Initially, SAFE separates each sentence in a long-form response into a separate fact to divide the response into discrete, self-contained facts.
Next, SAFE’s model replaces ambiguous references (such pronouns) with the appropriate things that they are referring to in the context of the response, revising each particular fact to be self-contained. SAFE then determines if a fact is pertinent to responding to the prompt within the context of the response in order to provide a score to each self-contained individual fact.
After that, each pertinent fact that is still present is assigned a multi-step rating of “supported” or “not supported.” Based on the fact to rate and the previously obtained search results, SAFE creates a search query in each step.
Lastly, SAFE uses reasoning to ascertain whether the fact is supported by the search results after a predetermined number of steps. Following fact rating, the number of “supported,” “irrelevant,” and “not-supported” facts for a particular prompt-response combination are the metrics that SAFE outputs.
What did the Results Show?
The study results were highly successful in demonstrating SAFE as an efficient AI model to rate the factuality of an LLM’s response. SAFE performs “superhuman performance,” according to the researchers, when compared to human annotators who undertake fact-checking.
In 72% of the human annotations, SAFE was found to be in agreement, and 76% of the time it was determined to be incorrect. It also cost 20 times less than human annotators who were crowdsourced. Thus, it shows that LLMs are more efficient and less expensive fact-checkers than humans.
However, some individuals have undermined this result. On Twitter, prominent AI researcher Gary Marcus—who frequently challenges exaggerated claims—suggested that in this instance, “superhuman” might only mean “better than an underpaid crowd worker, rather a true human fact checker.”
On a quick read I can’t figure out much about the human subjects, but it looks like superhuman means better than an underpaid crowd worker, rather a true human fact checker? That makes the characterization misleading. (Like saying that 1985 chess software was superhuman).…
— Gary Marcus (@GaryMarcus) March 28, 2024
Marcus makes an important argument. SAFE would need to be tested not only against crowdsourced workers but also against highly skilled human fact-checkers in order to show genuinely superhuman performance. Contextualising the results appropriately requires knowing the specifics of the human raters, including their training, pay, and fact-checking procedure.
Which LLM tops the Factual list?
Thirteen LLMs belonging to the Gemini, GPT, Claude, and PaLM-2 families were prompted by the researchers using LongFact. It then assessed the veracity of their answers using SAFE. The quantity and accuracy of each factoid in the response provided by the tested LLMs were used to gauge the response’s quality.
The most factual model for producing long-form responses is GPT-4-Turbo. PaLM-2-L-IT-RLHF and Gemini-Ultra trailed it closely. Suprisingly, Claude 3’s Sonnet and Opus models were higher in the list than GPT-4 and Gemini Pro. For the past few months, users have claimed Claude 3 shows lesser hallucination compared to several other models.

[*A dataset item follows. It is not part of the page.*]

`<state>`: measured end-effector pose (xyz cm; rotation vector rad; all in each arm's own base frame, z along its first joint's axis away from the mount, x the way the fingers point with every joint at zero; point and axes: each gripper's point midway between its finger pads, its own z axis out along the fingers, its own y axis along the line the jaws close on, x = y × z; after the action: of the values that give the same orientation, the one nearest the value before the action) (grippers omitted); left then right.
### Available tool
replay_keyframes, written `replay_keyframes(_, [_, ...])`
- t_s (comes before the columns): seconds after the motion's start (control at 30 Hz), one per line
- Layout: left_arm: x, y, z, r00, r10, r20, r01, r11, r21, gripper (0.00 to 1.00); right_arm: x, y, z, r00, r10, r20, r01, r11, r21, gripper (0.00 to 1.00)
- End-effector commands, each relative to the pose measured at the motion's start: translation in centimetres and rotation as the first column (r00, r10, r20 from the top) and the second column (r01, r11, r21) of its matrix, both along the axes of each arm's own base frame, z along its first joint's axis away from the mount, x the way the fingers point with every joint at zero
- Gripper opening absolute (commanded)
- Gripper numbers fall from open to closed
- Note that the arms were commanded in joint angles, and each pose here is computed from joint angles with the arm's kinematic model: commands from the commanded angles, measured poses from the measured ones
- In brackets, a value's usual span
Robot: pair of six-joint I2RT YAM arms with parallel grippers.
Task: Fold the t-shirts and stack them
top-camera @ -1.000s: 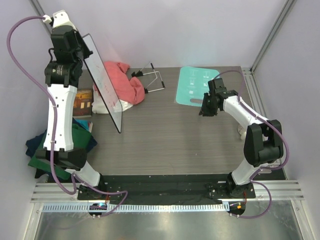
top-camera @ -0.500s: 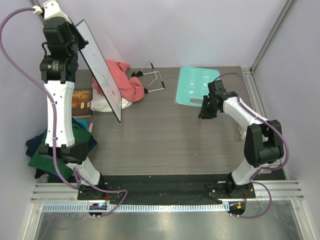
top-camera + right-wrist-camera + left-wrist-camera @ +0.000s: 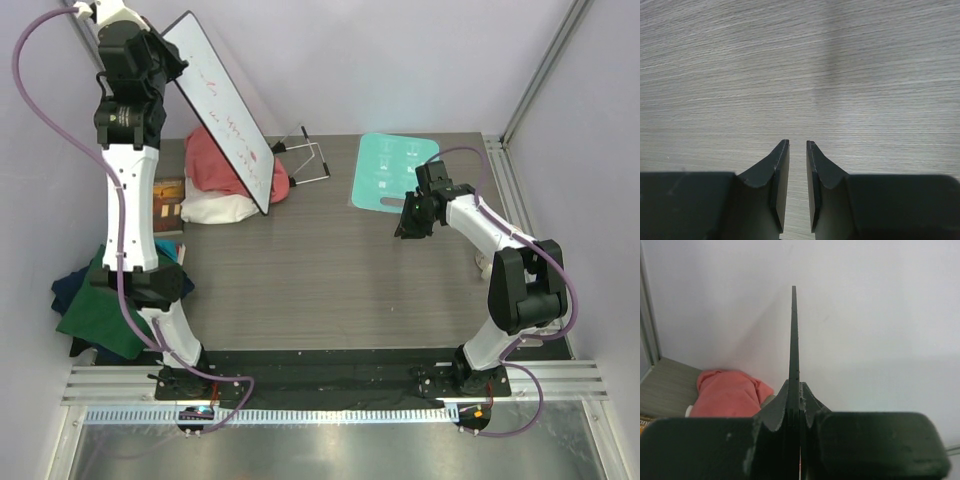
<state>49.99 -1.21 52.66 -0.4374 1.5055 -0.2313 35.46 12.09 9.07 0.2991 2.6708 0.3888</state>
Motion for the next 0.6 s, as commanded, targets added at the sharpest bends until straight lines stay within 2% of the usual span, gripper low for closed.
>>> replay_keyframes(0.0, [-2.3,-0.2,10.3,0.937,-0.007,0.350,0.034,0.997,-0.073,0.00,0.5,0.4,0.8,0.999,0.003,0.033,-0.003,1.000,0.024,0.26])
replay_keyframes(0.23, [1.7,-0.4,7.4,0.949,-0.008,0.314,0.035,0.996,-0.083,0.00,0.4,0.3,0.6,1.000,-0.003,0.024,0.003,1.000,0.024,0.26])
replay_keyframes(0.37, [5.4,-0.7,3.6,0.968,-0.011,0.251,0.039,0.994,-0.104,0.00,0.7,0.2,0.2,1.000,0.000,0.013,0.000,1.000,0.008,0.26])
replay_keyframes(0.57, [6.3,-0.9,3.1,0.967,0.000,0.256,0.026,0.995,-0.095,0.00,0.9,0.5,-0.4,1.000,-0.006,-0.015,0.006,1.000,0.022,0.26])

Overall, the data gives the impression that larger LLMs are more factual than the smaller ones.
How Can You Access It?
The Google DeepMind team has made the source-code for SAFE publicly accessible for AI developers and enthusiasts who wish to utlilize its fact-checking capabilities in the context of LLMs.
Visit this Github Repository where you will find the codes and the model weights, along with the installation instructions.
Conclusion
SAFE is a marvelous advancement in the field of LLMs and generative AI as it provides us with a highly beneficial feature, i.e. fact-checking LLMs. For long developers and AI enthusiasts have suffered from AI hallucinations and illogical factual content. Now with SAFE on our hands, we can all say goodbye to this hassle. However, we must remember this is a state-of-the-art model and only time will tell how it performs in the days to come.